Наши взгляды встретились. Он поспешно закинул ружье за спину. У меня блеснула догадка: «Не Никифор ли это, сосед Опанаса!»

Я не ошибся: Никифор подходит ко мне и первым называет себя. Как-то неловко улыбаясь, рассказывает:

— Вот подстрелил четырех рябчиков. Собака у меня в кармане, — порывшись за заплаткой на фуфайке, он достает самодельный пищик из обрезка жестянки. — Держать собаку в городе не так-то просто да, пожалуй, и не прокормишь. Иногда, правда, беру с собой собаку знакомого, а своей не держу.

— Видать, зайцев чужих стреляешь?.. — перебиваю его рассказ.

— Как тебе сказать? Бывает, выскочит беляк под самые ноги, тогда как не палить? — оправдывается он.

Больше говорить с Никифором было не о чем, я окликнул Ракету и зашагал прочь, даже не распрощавшись с новым знакомым.

Удаляясь, слышу, как Никифор стучит палкой о старую ель, стараясь спугнуть белку, которую нашла моя собака. Спустя некоторое время до меня донесся выстрел. «Вот какой он охотник Никифор — сосед Опанаса!» — подумал я…

Во второй раз мы встретились с Никифором уже зимой, в последний день сезона. Я пришел в лес посмотреть следы, прикинуть для себя оставшиеся на следующий год запасы промысловой дичи. Говоря откровенно, я нисколько не обрадовался встрече с Никифором. Он шел впереди меня, вдруг остановился и стал что-то рассматривать.

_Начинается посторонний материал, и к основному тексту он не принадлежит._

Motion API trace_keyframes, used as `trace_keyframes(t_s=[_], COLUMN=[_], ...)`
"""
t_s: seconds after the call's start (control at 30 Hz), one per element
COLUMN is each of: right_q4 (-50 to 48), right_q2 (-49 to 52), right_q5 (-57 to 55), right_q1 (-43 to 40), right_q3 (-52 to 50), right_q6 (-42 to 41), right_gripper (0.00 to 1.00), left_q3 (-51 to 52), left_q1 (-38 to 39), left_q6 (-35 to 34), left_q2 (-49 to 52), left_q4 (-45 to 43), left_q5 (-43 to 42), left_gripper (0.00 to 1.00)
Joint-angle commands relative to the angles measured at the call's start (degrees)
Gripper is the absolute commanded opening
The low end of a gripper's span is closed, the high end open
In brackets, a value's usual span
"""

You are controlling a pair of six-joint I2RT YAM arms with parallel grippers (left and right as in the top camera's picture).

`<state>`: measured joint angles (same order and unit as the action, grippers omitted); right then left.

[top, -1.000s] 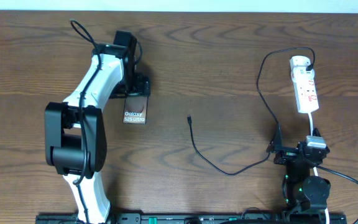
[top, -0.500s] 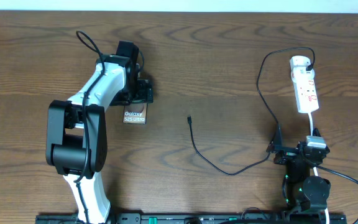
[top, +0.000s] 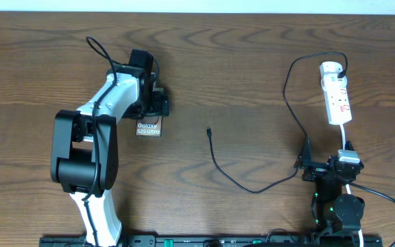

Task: Plug charger to phone and switch on socket
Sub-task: 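Lower the left gripper and close it on the phone's sides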

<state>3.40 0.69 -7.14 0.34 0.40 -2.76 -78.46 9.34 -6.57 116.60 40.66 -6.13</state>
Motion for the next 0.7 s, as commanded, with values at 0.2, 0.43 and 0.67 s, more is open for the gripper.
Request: trace_keyframes(t_s=[0.2,0.43,0.67], right_q4=[0.2,0.2,0.2], right_q2=[-0.3,-0.3,-0.3], right_q5=[-0.2,-0.2,-0.2], right_q1=[0.5,0.5,0.5], right_q3=[-0.1,-0.1,-0.1], right_q6=[0.5,0.5,0.5], right_gripper=[0.99,0.99,0.99], left_q3=[1.8,1.8,1.8], left_q1=[0.0,0.0,0.0], left_q6=[1.0,0.9,1.0], left_q2=[0.3,0.3,0.3], left_q4=[-1.6,-2.2,-2.2], left_q5=[-0.4,-0.5,-0.3], left_gripper=[0.93,0.94,0.93])
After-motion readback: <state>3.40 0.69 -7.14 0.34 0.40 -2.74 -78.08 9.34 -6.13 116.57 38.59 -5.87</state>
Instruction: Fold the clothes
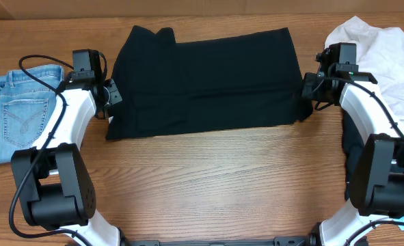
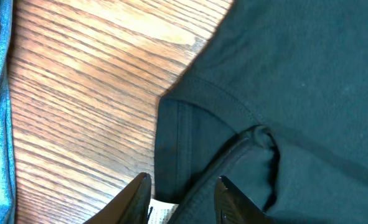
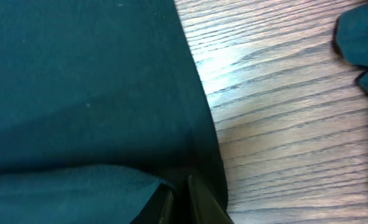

— Гляди, трешница в кармане, — показывает Никифор на беличий след. (Тогда за беличью шкурку платили по три рубля 15 копеек.)

Никифор расплывается в улыбке, словно он нашел самородок золота, и бодро шагает по следам зверька. Я поспешаю за ним.

Проходим через сосняк, но след ведет еще дальше— белка на деревья даже не залезала. Она бежала размашистыми скачками. Впереди — старая вырубка. То тут, то там виднеются груды хвороста. След привел нас к одной из таких куч.

— Вот где она запряталась, — поясняет мне Никифор, указывая на входной под груду сухих сучьев след. — Сейчас мы ее впихнем в ягдташ…

— Не торопись, — говорю я, осматривая местность.

Поблизости стоит тоненькая елочка; вершина ее надломлена, сама наклонилась, похоже, при рубке леса была сильно повреждена. Мне жалко это молодое деревцо: ведь елочка хотела вырасти здоровой, а ее поранили…

— Ты наблюдай, а я пошевелю хворост, — говорит Никифор.

Я отошел за раненую елку и присел на пень, а Никифор, взобравшись на хворост, начал прыгать на нем. Но белка не вылезает. Он берет палку, тычет ею под хворост с разных сторон и опять без толку. А я думаю: «Эх ты, Никифор! Привязать к хвосту собаки копейку — ты бы, наверно, гонялся за нею весь день…»

— Что за чудо, куда делась, а? — мрачнеет вспотевшее лицо охотника. — А знаешь, надо хворост поджечь, — решил наконец Никифор.